# [HOW TO COMPLETE THIS TASK]
Please repeat the records below exactly, from the first line through the line containing "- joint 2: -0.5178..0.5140", and nothing more.

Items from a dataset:
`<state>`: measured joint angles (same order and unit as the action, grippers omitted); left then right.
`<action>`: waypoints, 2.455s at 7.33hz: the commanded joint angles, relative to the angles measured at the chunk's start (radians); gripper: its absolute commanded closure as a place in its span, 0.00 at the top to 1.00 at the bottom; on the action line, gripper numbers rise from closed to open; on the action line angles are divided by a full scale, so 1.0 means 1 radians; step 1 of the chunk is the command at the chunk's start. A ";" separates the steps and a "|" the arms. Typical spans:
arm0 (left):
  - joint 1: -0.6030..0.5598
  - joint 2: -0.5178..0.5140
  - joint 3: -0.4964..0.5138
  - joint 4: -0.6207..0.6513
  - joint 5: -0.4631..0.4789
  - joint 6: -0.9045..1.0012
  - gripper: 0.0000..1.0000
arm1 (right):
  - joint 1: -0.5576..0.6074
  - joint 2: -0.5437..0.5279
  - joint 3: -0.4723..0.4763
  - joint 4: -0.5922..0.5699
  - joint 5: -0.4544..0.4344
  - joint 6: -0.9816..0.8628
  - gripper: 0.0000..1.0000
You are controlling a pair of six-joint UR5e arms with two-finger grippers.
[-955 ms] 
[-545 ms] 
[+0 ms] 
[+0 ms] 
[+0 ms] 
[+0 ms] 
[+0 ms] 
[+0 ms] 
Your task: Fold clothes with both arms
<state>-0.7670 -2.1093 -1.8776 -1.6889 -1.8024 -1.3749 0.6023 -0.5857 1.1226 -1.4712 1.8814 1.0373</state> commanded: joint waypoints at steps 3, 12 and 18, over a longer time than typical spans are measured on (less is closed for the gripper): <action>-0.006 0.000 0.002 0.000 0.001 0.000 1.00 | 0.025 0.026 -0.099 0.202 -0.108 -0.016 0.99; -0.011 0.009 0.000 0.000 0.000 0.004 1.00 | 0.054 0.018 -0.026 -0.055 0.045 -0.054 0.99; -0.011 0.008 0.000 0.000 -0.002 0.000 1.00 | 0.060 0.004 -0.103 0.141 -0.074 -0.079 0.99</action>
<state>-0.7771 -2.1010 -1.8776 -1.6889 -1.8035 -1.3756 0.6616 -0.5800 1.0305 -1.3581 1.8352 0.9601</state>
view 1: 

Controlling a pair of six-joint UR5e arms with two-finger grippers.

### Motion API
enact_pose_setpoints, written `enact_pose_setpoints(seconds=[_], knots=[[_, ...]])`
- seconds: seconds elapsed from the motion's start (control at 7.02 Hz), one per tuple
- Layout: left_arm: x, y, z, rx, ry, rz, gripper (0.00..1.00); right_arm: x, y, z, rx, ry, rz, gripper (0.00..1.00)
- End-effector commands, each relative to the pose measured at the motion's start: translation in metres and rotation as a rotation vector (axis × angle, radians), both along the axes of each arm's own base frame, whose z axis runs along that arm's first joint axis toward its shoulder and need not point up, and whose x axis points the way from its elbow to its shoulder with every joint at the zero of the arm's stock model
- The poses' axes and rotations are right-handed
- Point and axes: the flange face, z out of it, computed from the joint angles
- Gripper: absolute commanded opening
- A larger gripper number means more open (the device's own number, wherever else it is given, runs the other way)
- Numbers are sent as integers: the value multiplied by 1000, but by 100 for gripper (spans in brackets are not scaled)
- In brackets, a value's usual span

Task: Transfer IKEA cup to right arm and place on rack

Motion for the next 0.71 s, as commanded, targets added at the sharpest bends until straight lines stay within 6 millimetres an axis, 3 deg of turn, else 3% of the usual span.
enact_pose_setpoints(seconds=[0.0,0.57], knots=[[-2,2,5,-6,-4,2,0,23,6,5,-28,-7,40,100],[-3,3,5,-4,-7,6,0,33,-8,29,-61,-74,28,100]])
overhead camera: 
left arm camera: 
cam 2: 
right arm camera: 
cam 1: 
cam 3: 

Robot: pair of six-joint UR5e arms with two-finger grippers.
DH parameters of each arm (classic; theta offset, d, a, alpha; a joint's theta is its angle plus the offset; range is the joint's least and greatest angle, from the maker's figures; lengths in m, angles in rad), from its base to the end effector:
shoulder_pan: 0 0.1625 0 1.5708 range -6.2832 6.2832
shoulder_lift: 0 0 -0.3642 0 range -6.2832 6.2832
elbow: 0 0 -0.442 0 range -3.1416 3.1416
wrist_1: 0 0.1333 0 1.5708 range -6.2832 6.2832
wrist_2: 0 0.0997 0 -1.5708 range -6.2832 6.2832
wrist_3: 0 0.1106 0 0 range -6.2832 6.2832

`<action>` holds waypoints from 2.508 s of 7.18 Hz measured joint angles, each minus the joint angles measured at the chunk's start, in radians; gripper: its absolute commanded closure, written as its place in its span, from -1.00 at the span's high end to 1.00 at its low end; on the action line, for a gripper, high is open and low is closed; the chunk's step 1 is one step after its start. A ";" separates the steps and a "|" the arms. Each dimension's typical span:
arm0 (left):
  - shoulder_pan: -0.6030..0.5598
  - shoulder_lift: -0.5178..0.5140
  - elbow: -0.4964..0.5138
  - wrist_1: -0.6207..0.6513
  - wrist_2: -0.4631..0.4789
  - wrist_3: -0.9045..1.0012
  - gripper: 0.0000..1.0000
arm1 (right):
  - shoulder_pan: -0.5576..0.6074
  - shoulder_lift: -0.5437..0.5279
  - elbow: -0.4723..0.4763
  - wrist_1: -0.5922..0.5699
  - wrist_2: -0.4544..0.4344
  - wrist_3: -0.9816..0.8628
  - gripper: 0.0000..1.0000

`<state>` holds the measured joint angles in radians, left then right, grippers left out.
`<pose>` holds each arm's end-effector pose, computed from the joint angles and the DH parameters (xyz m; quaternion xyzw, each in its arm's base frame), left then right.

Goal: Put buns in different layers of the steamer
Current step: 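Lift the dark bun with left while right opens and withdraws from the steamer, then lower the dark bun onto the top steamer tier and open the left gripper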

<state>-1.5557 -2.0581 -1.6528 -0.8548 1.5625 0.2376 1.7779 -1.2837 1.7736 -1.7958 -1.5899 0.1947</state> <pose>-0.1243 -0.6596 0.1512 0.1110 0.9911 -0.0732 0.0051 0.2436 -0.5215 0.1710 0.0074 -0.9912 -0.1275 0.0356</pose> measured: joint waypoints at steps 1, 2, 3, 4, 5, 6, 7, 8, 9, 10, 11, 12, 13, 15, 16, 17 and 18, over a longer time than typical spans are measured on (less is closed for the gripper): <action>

# [ANSWER FOR THIS EXERCISE]
`<state>`: measured joint angles (same order and unit as the action, grippers omitted); left then right.
`<action>`: waypoints, 2.455s at 7.33hz: the commanded joint angles, relative to the angles measured at the chunk's start (radians); gripper: its absolute commanded closure as a place in its span, 0.00 at the top to 1.00 at the bottom; on the action line, gripper numbers rise from closed to open; on the action line angles are divided by a full scale, so 1.0 means 1 radians; step 1 of the chunk is the command at the chunk's start. A ";" separates the steps and a "|" the arms. Typical spans:
arm0 (left):
  - joint 1: -0.6030..0.5598
  - joint 2: -0.5178..0.5140

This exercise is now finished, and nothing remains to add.